More than 90 employers have been found to be non-compliant with the Temporary Foreign Worker Program since 2017. Punishments include fines and bans from using the program.
The TFWP is administered by Employment and Social Development Canada.
The new regulation is set to come into effect later in 2019, after a public consultation that ended in January.
BC Temporary Foreign Worker Protection Act
Meanwhile, British Columbia recently announced plans to boost protection of its nearly 50,000 temporary foreign workers.
The province passed Bill 48, the BC Temporary Foreign Worker Protection Act, which will see the creation of licensing requirements and registries for recruiters of foreign workers and employers.
Industries in agriculture, forestry, fishing and hunting account for nearly half of the temporary foreign workers in British Columbia.
Bill 48 received royal assessment in November 2018. Regulations are expected early in 2019 to bring the act into force.
Two registries will be created for:
- Employment Recruiters, and
The new law will require employment recruiters and agencies to hold licences, while employers recruiting foreign workers, must hold provincial government registration certificates.
Registration will be online and free, with both licences and certificates valid for three years.

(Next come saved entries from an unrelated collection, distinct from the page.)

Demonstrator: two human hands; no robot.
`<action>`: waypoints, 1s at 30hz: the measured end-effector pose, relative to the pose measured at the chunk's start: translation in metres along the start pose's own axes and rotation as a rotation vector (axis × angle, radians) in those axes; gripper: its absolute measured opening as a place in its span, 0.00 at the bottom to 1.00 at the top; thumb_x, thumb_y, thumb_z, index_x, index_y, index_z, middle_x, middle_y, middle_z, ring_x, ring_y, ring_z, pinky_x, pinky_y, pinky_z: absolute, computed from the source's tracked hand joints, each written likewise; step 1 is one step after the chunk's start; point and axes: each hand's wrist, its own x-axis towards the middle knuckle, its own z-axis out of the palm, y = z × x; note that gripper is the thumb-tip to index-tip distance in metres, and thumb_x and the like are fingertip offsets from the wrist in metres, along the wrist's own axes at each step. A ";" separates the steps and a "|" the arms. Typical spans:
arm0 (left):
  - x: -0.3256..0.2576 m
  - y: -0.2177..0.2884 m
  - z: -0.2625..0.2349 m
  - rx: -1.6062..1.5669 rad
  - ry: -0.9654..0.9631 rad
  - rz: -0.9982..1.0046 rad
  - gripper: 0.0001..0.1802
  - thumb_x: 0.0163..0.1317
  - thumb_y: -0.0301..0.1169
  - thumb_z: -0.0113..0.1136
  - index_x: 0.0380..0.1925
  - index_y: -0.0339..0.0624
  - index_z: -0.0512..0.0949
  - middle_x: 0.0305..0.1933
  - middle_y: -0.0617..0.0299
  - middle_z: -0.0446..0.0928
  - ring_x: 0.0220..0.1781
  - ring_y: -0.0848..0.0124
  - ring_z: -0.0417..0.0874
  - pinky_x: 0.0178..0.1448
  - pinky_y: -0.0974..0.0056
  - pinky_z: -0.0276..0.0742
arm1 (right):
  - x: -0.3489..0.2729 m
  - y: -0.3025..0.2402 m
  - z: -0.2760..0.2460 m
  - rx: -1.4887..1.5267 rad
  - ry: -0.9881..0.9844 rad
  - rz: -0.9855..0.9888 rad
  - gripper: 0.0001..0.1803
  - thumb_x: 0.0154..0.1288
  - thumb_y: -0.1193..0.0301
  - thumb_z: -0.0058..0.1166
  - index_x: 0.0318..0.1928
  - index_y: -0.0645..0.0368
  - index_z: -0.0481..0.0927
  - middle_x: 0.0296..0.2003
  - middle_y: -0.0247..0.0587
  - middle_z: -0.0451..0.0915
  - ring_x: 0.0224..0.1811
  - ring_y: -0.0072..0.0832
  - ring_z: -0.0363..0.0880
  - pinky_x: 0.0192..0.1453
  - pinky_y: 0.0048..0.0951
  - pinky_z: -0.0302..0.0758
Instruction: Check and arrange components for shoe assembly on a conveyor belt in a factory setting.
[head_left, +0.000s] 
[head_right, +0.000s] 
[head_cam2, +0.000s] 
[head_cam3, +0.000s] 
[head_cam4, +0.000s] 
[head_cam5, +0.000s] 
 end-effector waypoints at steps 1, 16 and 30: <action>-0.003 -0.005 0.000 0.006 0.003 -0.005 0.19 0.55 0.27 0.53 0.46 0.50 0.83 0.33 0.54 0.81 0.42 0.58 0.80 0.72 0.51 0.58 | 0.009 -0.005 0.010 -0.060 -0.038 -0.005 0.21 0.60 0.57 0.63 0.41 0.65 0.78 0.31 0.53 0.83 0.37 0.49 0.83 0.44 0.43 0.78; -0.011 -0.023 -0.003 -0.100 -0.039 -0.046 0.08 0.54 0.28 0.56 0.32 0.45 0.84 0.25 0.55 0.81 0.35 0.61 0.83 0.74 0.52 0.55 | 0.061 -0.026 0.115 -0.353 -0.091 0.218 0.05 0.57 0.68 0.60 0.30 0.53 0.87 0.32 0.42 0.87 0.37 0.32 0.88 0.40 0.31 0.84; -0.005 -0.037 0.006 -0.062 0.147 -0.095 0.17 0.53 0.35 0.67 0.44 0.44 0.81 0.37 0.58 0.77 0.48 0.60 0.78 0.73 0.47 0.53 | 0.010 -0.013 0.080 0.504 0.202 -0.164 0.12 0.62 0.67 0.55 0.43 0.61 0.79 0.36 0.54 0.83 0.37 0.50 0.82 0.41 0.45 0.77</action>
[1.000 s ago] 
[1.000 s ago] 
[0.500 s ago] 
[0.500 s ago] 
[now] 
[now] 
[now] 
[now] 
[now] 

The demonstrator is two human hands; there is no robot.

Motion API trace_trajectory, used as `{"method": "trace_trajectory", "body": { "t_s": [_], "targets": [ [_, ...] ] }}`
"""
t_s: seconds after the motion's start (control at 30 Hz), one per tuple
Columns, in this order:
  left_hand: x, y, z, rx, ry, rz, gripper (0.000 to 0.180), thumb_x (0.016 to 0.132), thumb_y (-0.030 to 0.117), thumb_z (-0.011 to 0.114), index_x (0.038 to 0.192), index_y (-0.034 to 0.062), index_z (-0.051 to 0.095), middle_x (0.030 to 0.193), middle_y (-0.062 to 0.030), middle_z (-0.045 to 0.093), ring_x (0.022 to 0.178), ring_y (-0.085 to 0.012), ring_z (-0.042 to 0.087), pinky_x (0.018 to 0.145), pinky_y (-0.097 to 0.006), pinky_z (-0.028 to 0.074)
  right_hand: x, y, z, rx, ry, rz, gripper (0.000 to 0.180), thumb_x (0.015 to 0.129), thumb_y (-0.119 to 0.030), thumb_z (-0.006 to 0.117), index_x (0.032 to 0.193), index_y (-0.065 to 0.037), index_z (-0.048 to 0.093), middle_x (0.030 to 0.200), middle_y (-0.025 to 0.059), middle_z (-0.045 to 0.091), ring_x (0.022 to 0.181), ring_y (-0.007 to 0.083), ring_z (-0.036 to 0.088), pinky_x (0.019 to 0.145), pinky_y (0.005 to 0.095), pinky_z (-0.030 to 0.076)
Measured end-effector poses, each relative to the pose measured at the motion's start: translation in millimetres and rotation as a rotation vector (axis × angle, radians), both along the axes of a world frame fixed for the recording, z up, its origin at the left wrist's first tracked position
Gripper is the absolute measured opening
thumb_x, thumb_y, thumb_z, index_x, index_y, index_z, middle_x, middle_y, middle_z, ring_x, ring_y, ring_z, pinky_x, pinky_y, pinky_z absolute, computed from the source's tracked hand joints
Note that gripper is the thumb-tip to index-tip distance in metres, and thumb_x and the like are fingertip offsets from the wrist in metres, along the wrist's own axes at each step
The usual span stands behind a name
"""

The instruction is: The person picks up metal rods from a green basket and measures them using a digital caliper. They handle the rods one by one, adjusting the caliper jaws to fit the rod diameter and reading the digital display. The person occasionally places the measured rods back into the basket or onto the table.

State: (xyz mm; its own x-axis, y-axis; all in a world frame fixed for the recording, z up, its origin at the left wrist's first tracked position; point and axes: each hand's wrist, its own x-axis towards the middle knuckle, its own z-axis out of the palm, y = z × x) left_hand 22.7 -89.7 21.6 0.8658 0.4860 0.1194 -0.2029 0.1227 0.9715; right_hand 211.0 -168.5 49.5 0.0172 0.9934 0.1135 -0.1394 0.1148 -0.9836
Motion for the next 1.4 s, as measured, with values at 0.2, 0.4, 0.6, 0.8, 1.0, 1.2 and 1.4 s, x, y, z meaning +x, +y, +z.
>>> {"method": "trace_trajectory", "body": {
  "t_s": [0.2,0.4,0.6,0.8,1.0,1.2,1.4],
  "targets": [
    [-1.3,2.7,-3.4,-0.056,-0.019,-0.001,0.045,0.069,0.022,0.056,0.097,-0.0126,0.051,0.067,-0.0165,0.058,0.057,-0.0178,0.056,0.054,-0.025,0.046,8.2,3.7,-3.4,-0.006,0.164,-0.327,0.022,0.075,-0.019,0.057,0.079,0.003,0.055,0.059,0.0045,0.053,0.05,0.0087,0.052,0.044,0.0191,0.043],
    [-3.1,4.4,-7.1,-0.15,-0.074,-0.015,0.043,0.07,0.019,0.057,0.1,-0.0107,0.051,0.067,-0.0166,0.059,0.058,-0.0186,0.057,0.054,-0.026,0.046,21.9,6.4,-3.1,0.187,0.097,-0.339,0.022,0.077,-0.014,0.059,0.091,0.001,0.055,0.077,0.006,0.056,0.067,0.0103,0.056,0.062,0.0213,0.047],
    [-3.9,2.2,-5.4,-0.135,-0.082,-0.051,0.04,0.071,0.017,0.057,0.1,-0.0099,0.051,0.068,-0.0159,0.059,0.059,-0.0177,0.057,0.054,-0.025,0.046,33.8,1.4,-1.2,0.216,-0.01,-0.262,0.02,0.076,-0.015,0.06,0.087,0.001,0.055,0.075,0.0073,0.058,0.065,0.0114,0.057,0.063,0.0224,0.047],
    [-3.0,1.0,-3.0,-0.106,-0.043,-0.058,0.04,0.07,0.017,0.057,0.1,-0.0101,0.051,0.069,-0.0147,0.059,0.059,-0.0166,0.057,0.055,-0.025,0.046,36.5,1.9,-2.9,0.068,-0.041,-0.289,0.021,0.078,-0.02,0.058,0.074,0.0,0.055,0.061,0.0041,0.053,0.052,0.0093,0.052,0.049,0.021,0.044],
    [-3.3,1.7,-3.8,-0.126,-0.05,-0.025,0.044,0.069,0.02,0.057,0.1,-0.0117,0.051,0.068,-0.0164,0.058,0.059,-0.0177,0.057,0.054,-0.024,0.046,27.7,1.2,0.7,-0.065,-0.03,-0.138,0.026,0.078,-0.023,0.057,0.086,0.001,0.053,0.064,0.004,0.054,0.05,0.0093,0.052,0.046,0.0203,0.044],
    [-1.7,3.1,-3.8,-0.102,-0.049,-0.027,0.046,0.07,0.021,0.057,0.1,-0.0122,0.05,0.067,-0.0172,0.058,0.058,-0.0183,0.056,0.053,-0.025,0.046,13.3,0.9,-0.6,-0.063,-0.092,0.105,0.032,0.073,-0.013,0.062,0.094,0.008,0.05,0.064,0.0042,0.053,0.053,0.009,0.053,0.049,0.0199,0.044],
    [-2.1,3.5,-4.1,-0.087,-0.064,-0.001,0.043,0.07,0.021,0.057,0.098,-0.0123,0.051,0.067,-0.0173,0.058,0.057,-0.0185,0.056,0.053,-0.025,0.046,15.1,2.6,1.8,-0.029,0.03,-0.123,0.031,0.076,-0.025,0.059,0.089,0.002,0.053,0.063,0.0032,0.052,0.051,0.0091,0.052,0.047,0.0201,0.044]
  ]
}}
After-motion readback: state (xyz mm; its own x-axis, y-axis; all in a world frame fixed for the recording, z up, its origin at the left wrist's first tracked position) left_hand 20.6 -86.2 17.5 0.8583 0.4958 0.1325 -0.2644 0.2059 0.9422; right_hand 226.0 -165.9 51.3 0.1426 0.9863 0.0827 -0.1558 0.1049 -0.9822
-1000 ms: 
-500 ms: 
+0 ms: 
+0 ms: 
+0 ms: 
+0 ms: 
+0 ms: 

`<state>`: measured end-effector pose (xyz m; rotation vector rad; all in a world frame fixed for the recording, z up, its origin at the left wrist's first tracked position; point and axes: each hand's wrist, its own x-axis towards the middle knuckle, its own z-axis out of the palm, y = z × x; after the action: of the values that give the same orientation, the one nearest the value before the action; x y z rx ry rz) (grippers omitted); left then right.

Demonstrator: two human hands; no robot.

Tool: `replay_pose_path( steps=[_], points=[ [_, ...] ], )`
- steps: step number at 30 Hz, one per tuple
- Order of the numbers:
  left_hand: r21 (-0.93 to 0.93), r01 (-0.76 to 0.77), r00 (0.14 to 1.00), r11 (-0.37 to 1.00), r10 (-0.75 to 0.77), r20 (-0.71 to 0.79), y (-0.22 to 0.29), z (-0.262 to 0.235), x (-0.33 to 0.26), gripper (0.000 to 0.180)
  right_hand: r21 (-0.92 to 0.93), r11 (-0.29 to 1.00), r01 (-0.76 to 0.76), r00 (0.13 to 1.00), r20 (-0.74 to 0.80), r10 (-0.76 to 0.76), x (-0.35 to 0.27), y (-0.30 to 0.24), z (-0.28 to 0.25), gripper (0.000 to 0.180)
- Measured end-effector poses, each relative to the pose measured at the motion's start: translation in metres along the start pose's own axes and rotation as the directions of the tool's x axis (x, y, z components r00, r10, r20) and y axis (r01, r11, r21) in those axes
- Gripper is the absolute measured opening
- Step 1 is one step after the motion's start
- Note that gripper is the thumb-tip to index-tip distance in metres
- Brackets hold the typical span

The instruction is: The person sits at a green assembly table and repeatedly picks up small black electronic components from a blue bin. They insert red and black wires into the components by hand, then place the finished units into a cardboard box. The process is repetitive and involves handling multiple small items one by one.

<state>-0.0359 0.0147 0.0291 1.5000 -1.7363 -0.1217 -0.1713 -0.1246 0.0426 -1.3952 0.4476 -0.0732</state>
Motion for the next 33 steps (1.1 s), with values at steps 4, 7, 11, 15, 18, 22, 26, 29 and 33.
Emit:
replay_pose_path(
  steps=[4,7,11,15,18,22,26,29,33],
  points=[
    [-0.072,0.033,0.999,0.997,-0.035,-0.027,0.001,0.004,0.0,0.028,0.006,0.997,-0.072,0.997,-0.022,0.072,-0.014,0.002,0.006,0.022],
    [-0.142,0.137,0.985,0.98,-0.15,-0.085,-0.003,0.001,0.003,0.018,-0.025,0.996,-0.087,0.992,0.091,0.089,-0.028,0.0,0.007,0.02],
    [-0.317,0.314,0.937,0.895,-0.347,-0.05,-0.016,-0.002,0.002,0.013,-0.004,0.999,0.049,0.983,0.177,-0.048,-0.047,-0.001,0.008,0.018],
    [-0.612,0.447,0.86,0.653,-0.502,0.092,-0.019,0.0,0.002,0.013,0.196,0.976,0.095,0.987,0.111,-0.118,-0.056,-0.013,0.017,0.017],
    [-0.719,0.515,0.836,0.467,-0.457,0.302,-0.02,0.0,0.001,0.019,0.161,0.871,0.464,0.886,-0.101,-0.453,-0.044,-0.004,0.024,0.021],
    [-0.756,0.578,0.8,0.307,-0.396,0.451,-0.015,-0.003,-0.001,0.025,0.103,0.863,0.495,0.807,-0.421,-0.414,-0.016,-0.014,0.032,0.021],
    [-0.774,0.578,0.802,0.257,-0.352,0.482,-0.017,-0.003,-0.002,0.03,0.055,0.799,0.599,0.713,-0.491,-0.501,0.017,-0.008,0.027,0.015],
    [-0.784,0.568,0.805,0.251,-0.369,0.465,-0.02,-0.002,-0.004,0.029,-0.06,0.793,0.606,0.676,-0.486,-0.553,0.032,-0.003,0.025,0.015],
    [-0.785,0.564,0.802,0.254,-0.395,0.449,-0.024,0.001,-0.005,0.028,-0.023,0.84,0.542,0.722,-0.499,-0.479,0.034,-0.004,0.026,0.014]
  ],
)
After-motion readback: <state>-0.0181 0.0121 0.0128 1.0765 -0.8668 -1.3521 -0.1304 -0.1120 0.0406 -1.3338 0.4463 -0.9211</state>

The act also provides for an expansion of enforcement tools available to BC provincial officials.
It expressly prohibits certain practices, such as misrepresenting employment opportunities, threatening deportation without cause, and retaining passports.
Under the act, recruiters must also only charge employers for their services. Employers are also prohibited from recovering recruiting expenses from workers via the reduction of wages or benefits.
Tougher penalties for those who violate the act include fines of up to $50,000 for individual employers, as well as a year in jail, while companies face fines of up to $100,000.
B.C. joins a growing list of provinces (Nova Scotia, Ontario, Manitoba, Saskatchewan, Alberta), which regulate foreign worker recruitment which expressly prohibits charging foreign workers a fee to find a job.